In 2017, the Australian government introduced a controversial 15% tax rate on two visa categories for working holiday-makers. This meant that any foreigner on a 417 or 462 visa earning less than $18,200 (£9,728) has had to pay tax, unlike Australians who are not taxed on similar earnings.
British tourist Catherine Addy brought a case to the Federal Court, backed by Dublin-based tax advisory firm Taxback.com. The court decided the tax is a ‘form of discrimination based on nationality’, and was in contravention of a non-discrimination clause in a double taxation treaty between the UK and Australia.
Similar treaties exist between Australia and the US, Germany, Finland, Chile, Japan, Norway, and Turkey.
Each year about 150,000 foreigners go to Australia on working holiday visas, and Taxback.com estimates suggest the case could potentially impact upon half of those who worked there between the 2017 and 2019 financial years.
However, a key issue in the case contested in court was that Addy lived mainly in a shared house in Sydney during her working holiday. This meant she was considered a 'resident' for tax purposes in Australia, while other holiday-makers who move around from city to city may be considered 'non-residents'.
The ATO has suggested that the ruling only applies on those with working holiday visas who are classed as ‘resident’, which means the numbers in line for pay-outs could be much smaller. The tax authority has also said it is considering an appeal against the court’s decision.

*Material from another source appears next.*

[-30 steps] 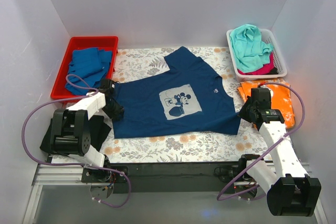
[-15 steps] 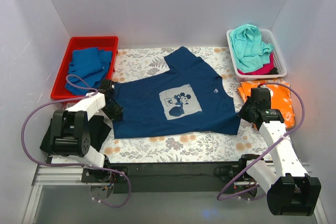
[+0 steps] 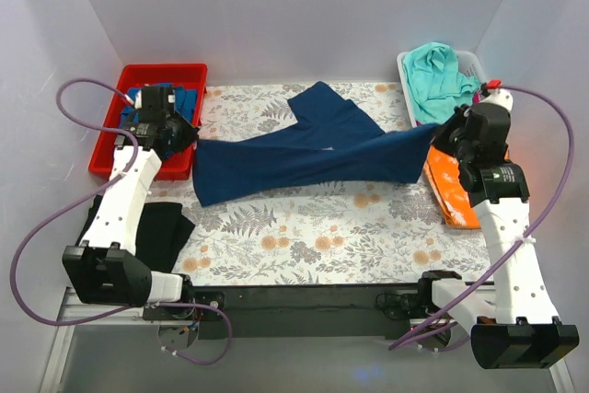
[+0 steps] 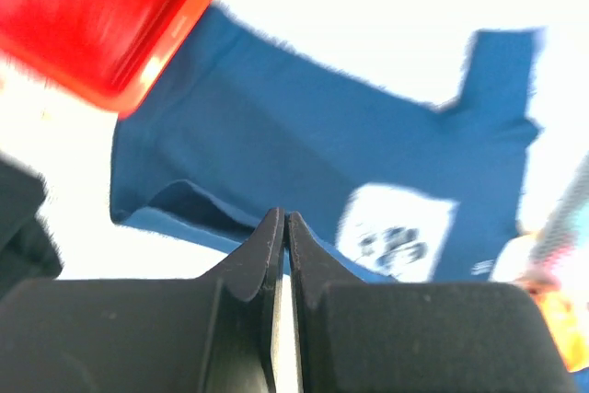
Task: Fold and stack the t-shirts
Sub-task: Flatten out the tshirt
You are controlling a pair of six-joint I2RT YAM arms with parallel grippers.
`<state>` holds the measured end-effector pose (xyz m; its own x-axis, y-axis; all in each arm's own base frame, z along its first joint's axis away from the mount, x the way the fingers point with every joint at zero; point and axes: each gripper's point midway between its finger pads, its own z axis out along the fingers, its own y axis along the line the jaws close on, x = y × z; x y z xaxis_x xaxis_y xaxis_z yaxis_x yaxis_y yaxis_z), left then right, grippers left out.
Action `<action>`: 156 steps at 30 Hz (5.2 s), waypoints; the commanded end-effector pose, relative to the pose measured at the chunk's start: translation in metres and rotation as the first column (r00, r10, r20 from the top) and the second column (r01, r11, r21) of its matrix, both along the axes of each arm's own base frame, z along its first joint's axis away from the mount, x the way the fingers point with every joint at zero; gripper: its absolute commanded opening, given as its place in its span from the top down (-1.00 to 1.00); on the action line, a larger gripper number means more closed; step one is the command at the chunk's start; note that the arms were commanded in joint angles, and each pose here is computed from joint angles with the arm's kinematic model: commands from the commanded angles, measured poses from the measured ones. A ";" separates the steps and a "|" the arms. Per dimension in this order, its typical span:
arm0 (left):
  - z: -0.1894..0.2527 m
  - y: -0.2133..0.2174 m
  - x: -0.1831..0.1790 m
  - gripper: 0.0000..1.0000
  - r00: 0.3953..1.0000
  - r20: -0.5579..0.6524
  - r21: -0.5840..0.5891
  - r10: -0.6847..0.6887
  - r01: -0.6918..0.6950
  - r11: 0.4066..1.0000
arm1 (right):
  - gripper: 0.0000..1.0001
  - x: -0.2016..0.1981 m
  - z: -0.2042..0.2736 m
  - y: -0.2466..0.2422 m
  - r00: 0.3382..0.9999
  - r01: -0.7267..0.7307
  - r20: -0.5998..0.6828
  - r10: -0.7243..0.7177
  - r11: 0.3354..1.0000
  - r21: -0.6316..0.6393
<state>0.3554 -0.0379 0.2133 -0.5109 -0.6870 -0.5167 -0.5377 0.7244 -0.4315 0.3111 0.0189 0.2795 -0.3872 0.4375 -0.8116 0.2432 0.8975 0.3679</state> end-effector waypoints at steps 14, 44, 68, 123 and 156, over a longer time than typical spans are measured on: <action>0.295 0.039 0.035 1.00 0.754 0.653 0.097 0.072 -0.178 0.979 | 0.97 0.028 0.283 -0.013 0.773 0.083 0.630 0.082 0.970 -0.228; 0.291 -0.015 0.163 1.00 0.683 0.729 0.009 -0.042 0.051 0.999 | 0.97 0.096 0.355 0.014 0.640 0.009 0.736 0.220 0.956 -0.293; 0.354 0.015 0.076 1.00 0.591 0.807 -0.004 -0.008 0.018 1.000 | 0.97 -0.050 0.411 0.020 0.432 -0.046 0.842 0.323 0.940 -0.337; 0.004 -0.004 0.081 1.00 0.960 0.278 -0.222 -0.037 0.102 0.970 | 0.97 0.058 0.067 0.036 0.848 -0.331 0.389 0.360 0.933 -0.142; -0.146 0.006 -0.102 1.00 0.919 -0.377 -0.170 0.116 -0.191 0.967 | 0.97 -0.080 -0.135 0.007 0.969 -0.109 -0.216 0.117 0.993 0.051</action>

Taxback.com CEO Joanna Murphy said the backpacker tax ‘discriminated against foreign workers and breached several international tax agreements. It also damaged Australia's reputation as a working holiday destination.’
As well as applying to those who are deemed resident, the ruling only applies to the eight countries which have signed double taxation agreements with Australia. This includes a commitment not to impose ‘more burdensome’ rates on citizens which are resident there.
Ireland is not included in this group as its tax deal with Australia omits this specific protection.
If the ATO decides against an appeal, then foreign visiting workers who meet the necessary criteria will be treated the same as other Australian tax residents. This means they are entitled to a tax-free threshold of $18,200, after which marginal rates of tax apply, starting at 19 cents in the dollar.
Murphy said: ‘We're optimistic that this ruling can be the catalyst for compelling the Australian tax authorities to reverse their position and stop discriminating against all holders of holiday-work visas, including from Ireland.
‘We look forward to the government restoring the previous, and fairer, taxation arrangements.’